Paula Rego
A
minha filha está sossegada, ao meu lado, no banco da frente, até que,
por fim, suspira e diz com a lógica poética de uma criança: “Isto
recorda-me aquele lugar em que eu gosto sempre de pensar.”
Barbara Kingsolver
Enquanto
relia um romance, eis-me chegado ao ponto em que a personagem
principal do livro, de doze anos de idade, acorda “ao som de algo que
era bem mais importante do que os pássaros ou o restolhar das folhas
novas… o som que indicava que o verão tinha oficialmente começado…” Era o
som primeiro dos corta-relvas.
Pus de lado o livro e deixei a minha mente vaguear através dos meus verões pré-adolescentes há muito, muito tempo…
Quando
eu era miúdo, dias de verão queriam dizer beisebol. Levantava-me cedo,
deixava cair umas gotas de óleo no bolso macio e preto da minha luva,
colocava o taco num tubo cilíndrico e oco de metal que eu tinha
provisoriamente ajustado ao quadro da minha bicicleta e, depois,
pedalava até algum monte de erva recentemente cortada e banhada pelo
sol para então fazer umas rebatidas simples, roubar umas bases e correr
atrás das bolas ainda no ar, até que o céu ficasse cor de índigo.
Nas
manhãs mais quentes podiam encontrar-me no cais da baixa da cidade,
com o meu isco de minhoca a tentar provocar algum lúcio ou salmão, com
os pés baloiçando ao dependuro, a ler o Tarzan e alguns livros de
aventuras.
Mas
a melhor parte dos verões da minha infância eram aquelas duas semanas
de agosto que eu passava nas montanhas com a minha irmã, a minha mãe e o
meu novo padrasto, numa cabana que ele próprio tinha construído. Neste
mundo de verão, o sol nascia atrás de uma ravina, passava
languidamente por cima da cabana abrigada da luz e deslizava por detrás
de uma cordilheira arborizada, deixando às estrelas o comando absoluto
daquele céu azul tinta das montanhas.
Por
detrás da cabana havia um riacho a que eu nunca tinha descoberto o
fim. Calçando as minhas botas, eu andava na água saltitando por cima de
pedras parcialmente submersas. O meu lugar favorito era um pequeno
ramal ribeiro acima, a cerca de 1 Km de distância, onde a água se
ramificava em três charcos profundos, escuros e bordejados por seixos.

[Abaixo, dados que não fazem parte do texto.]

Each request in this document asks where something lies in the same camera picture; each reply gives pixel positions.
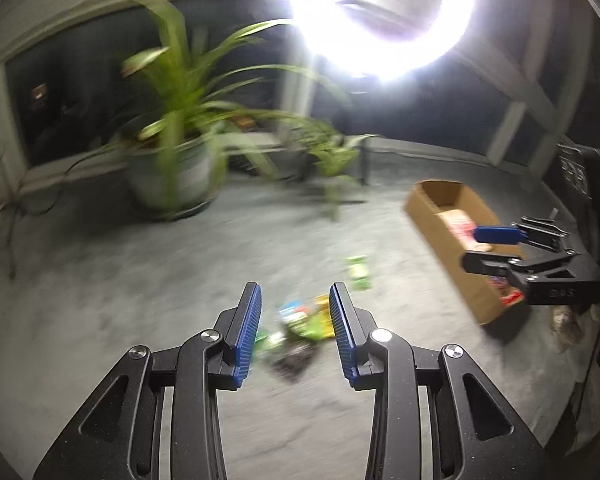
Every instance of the green plant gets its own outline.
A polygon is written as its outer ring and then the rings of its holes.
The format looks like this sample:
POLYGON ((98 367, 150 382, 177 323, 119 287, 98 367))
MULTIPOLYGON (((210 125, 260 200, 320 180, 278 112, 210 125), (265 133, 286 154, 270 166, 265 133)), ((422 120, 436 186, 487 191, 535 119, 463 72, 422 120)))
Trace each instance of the green plant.
MULTIPOLYGON (((275 110, 254 110, 222 100, 235 89, 262 81, 261 77, 223 84, 229 76, 253 70, 286 70, 315 79, 341 100, 345 99, 335 85, 311 70, 286 64, 263 64, 231 70, 211 77, 213 67, 233 49, 245 44, 259 43, 258 32, 277 25, 288 25, 291 20, 270 20, 255 23, 234 32, 218 46, 208 49, 206 34, 197 30, 188 47, 184 17, 167 0, 142 0, 153 15, 160 33, 161 47, 143 50, 122 64, 123 76, 144 73, 162 102, 162 117, 142 129, 132 139, 136 146, 158 148, 158 164, 164 174, 168 202, 175 210, 177 204, 177 149, 189 143, 206 143, 214 161, 212 192, 226 175, 226 154, 219 136, 226 132, 240 133, 231 121, 239 116, 278 119, 295 126, 305 124, 305 118, 275 110)), ((269 159, 253 146, 246 136, 234 135, 232 143, 244 150, 252 164, 270 177, 277 177, 276 168, 269 159)))
POLYGON ((315 167, 324 182, 324 196, 330 204, 331 218, 338 219, 338 204, 340 203, 340 186, 343 183, 358 182, 344 174, 347 166, 358 156, 360 143, 376 134, 344 136, 331 123, 312 120, 305 125, 300 142, 315 159, 315 167))

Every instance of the silver bolt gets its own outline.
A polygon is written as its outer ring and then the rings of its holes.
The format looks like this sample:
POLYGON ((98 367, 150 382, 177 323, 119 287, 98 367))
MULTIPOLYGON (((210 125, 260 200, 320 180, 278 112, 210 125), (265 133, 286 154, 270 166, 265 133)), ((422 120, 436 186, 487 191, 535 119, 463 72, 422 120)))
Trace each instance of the silver bolt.
POLYGON ((464 350, 460 345, 447 345, 445 346, 445 354, 453 359, 458 359, 464 355, 464 350))
POLYGON ((129 357, 132 359, 142 359, 146 355, 146 346, 138 345, 129 350, 129 357))
POLYGON ((206 343, 212 343, 213 341, 218 341, 218 339, 220 339, 220 333, 218 330, 205 330, 200 334, 200 339, 206 343))
POLYGON ((371 333, 371 337, 379 343, 386 343, 387 341, 391 341, 392 334, 384 328, 376 328, 371 333))

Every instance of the gray surface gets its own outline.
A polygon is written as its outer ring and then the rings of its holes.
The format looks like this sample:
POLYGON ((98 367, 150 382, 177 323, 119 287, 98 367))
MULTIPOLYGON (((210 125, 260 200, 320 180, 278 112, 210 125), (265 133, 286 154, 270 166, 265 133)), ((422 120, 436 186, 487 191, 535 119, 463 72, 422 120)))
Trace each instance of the gray surface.
MULTIPOLYGON (((273 327, 283 303, 346 281, 344 260, 354 254, 368 256, 374 284, 352 293, 356 306, 412 344, 461 344, 546 442, 573 385, 570 359, 555 353, 548 310, 531 309, 507 343, 492 337, 401 208, 422 178, 464 181, 504 222, 547 215, 549 199, 491 168, 398 155, 374 155, 374 162, 368 202, 343 205, 338 223, 299 189, 253 178, 234 178, 206 212, 166 224, 138 221, 118 174, 71 184, 49 215, 18 223, 13 283, 3 219, 0 449, 14 468, 31 478, 131 346, 180 345, 234 306, 246 281, 261 284, 262 320, 273 327)), ((42 206, 51 196, 29 201, 42 206)), ((517 321, 506 319, 504 332, 517 321)), ((372 393, 348 387, 334 343, 299 383, 256 364, 243 388, 221 393, 219 404, 229 478, 362 478, 372 393)))

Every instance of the brown cardboard box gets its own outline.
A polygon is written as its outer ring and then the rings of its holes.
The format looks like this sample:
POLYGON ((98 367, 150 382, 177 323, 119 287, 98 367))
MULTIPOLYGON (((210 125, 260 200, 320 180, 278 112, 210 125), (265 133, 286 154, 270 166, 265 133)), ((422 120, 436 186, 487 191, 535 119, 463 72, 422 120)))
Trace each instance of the brown cardboard box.
MULTIPOLYGON (((404 210, 456 282, 460 294, 480 324, 487 324, 508 309, 500 301, 500 293, 487 276, 467 274, 460 260, 464 248, 448 230, 437 213, 461 209, 478 225, 498 225, 498 217, 477 193, 461 182, 450 180, 423 180, 413 186, 404 210)), ((493 245, 493 252, 522 257, 517 246, 493 245)))

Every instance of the bright white light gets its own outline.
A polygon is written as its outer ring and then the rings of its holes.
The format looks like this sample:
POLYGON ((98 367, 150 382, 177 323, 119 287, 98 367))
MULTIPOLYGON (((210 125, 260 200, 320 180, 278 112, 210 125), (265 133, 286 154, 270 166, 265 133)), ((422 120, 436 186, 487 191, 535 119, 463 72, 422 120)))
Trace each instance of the bright white light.
POLYGON ((462 37, 474 0, 442 0, 431 28, 419 38, 389 41, 352 19, 339 0, 289 0, 308 46, 349 72, 389 80, 431 63, 462 37))

Era aí que as rãs viviam –
algumas, verdes como folhas, outras quase pretas e todas elas
escorregadias e lustrosas. Eu apanhava-as e dava risadinhas quando elas
se contorciam, coaxavam e arregalavam os olhos quando ficavam presas a
algo. Às vezes, fazia-lhes caretas e arrastava-as através da água
fazendo sons como um barco a motor. Por fim, arremessava-as de novo ao
charco e logo tornava a tirá-las, na minha odisseia ribeiro acima,
tentando apagar da mente a ideia da inevitável chegada de setembro.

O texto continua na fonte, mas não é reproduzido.